## Directions for this task
Lines holding the word "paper" are the ones to copy from the data below.

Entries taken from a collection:

Segment Open

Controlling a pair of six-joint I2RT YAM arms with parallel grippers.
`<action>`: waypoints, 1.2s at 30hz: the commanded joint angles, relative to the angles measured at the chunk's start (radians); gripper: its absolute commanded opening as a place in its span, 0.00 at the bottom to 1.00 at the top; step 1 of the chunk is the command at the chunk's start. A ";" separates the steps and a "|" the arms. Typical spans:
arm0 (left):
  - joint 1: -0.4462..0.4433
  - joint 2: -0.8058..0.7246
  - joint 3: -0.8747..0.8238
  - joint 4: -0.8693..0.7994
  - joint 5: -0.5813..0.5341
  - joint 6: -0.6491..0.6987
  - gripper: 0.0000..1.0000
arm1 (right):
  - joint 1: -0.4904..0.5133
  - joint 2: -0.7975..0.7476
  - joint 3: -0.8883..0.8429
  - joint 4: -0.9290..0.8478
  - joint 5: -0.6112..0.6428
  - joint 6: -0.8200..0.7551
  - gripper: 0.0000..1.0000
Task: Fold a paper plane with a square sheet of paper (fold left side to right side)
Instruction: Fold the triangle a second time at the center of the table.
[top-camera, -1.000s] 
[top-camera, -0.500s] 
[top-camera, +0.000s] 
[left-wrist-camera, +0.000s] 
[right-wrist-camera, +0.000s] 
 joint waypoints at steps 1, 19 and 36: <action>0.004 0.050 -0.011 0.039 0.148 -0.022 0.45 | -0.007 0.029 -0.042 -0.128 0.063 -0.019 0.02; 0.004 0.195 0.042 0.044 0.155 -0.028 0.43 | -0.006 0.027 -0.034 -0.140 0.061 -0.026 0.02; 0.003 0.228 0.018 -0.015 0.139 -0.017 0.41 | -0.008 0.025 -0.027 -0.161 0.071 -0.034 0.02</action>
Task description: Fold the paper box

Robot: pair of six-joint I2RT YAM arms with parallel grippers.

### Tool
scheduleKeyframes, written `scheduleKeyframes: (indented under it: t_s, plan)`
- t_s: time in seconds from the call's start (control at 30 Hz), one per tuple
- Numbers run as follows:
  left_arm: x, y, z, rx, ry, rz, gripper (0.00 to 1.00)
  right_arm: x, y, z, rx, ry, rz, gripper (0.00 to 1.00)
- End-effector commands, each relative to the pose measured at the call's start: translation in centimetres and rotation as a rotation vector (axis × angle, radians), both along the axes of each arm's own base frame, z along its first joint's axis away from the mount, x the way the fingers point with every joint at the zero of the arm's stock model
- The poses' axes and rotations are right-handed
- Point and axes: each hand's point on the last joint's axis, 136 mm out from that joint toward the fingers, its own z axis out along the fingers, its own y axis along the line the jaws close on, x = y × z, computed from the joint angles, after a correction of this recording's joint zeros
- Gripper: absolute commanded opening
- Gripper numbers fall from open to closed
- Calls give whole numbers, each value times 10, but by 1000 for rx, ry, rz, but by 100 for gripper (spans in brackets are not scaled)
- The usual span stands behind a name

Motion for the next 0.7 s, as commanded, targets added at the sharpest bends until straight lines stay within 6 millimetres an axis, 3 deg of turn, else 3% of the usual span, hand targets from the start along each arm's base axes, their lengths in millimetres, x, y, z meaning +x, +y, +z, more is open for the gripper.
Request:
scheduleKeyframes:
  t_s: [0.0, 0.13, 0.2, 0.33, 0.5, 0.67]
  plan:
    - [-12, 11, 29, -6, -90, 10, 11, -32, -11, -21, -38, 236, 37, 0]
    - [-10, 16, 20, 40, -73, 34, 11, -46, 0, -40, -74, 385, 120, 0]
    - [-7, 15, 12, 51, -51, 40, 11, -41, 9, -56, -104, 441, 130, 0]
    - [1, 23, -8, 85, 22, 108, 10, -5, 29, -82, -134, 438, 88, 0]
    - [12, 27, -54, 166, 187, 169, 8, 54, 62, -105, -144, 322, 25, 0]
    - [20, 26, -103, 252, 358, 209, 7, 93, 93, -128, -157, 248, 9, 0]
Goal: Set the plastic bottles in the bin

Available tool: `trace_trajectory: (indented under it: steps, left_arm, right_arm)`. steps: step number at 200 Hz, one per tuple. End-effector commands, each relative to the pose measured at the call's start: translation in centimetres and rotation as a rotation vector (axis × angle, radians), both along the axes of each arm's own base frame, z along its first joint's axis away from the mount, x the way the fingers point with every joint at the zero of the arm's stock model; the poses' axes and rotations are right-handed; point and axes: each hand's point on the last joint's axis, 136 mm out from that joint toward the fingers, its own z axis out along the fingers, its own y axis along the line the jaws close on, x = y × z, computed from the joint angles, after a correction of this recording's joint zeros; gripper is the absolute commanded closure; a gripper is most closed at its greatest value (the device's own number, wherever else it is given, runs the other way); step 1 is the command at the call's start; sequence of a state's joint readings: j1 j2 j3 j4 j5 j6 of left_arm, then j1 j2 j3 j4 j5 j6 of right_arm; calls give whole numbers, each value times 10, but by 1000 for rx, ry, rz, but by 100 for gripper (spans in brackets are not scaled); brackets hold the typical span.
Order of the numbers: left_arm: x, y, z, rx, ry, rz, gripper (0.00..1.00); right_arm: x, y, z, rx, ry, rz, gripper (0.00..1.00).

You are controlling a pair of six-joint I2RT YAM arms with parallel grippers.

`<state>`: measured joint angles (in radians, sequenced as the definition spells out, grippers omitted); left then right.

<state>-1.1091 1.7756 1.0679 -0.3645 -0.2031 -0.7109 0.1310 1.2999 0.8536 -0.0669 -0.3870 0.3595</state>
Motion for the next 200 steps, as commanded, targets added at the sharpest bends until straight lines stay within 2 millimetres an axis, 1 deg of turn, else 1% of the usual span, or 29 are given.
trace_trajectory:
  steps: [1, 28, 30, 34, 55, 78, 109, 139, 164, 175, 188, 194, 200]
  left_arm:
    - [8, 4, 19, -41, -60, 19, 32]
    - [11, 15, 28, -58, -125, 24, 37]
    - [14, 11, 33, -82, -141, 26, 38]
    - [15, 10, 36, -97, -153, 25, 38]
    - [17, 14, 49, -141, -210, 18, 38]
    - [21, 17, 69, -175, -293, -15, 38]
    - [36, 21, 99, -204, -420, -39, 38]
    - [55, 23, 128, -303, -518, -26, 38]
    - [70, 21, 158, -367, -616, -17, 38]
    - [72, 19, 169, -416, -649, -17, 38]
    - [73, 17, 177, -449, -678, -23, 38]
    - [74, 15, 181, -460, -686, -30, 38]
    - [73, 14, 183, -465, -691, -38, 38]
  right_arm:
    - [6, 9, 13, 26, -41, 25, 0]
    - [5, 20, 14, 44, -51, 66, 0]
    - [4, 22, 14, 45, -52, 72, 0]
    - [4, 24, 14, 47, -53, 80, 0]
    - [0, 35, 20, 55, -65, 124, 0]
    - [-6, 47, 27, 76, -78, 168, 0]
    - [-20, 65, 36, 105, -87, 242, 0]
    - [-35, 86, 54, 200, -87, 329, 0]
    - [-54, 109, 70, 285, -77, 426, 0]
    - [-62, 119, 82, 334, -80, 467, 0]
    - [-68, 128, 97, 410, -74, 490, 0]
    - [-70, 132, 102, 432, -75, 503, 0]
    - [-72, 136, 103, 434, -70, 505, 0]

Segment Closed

## Exercise solution
Task: Fold a paper plane with a square sheet of paper (fold left side to right side)
Task description: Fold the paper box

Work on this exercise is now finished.